> **TASK ITEM**: Find the word "module" in the data. Return every line where it appears.

> **GIVEN DATA**:
▼▼▼

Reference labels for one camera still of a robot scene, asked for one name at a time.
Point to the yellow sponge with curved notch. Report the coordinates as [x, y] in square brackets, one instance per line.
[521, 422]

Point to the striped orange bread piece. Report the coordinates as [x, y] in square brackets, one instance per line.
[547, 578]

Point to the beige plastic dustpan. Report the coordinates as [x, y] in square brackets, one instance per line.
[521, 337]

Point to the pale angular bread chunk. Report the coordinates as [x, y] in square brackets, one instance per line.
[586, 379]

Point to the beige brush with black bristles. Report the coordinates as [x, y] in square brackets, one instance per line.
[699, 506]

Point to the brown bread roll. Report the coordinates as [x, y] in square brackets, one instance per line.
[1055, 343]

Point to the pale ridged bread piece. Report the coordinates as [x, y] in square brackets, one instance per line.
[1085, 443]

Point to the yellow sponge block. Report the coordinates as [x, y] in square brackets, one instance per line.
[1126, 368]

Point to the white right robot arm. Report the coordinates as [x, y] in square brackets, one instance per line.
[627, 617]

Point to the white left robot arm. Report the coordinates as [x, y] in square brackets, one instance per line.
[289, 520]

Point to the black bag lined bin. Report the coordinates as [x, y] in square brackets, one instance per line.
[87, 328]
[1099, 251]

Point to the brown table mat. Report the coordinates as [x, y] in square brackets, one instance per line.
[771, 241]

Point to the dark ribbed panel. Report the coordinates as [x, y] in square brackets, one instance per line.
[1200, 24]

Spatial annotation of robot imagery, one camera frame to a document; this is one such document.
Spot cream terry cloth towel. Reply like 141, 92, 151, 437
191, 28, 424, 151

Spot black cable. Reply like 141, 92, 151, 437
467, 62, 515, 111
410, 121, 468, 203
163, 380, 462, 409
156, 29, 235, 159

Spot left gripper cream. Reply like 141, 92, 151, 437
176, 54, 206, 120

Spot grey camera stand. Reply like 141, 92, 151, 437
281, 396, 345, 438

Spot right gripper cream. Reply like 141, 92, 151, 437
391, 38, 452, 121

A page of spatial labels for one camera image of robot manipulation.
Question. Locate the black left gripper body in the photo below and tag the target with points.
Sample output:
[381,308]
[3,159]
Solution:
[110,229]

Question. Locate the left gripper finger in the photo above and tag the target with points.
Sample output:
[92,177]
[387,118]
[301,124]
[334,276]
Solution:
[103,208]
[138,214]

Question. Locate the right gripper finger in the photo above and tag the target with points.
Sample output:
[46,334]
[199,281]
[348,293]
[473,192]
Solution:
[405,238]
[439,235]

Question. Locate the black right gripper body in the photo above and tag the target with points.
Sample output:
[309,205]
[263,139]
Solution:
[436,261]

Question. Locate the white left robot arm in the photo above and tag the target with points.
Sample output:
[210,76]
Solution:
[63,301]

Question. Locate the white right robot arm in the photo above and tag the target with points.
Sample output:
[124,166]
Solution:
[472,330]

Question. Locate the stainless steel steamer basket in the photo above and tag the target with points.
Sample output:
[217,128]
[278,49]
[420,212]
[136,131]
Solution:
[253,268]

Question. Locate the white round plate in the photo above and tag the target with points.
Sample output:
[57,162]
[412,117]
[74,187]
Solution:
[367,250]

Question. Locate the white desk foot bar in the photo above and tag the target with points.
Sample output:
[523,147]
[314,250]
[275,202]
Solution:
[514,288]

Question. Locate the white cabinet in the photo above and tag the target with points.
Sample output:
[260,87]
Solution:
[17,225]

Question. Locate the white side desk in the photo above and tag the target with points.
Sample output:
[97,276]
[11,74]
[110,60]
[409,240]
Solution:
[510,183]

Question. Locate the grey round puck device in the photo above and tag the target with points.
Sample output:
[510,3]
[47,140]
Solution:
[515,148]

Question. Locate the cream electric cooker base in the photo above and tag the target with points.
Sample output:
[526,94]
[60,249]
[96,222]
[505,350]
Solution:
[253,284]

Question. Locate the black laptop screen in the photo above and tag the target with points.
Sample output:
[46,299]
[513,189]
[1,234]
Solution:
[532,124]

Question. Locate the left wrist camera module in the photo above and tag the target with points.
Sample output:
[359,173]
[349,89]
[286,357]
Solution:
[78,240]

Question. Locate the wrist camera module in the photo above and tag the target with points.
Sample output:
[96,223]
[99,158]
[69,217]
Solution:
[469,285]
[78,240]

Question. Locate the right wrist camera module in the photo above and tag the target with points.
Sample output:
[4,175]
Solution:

▲▲▲

> **ANSWER BOX**:
Question. Locate the left wrist camera module in the photo above and tag the target with points.
Question. Locate the wrist camera module in the photo above and tag the target with points.
Question. Locate the right wrist camera module in the photo above and tag the target with points.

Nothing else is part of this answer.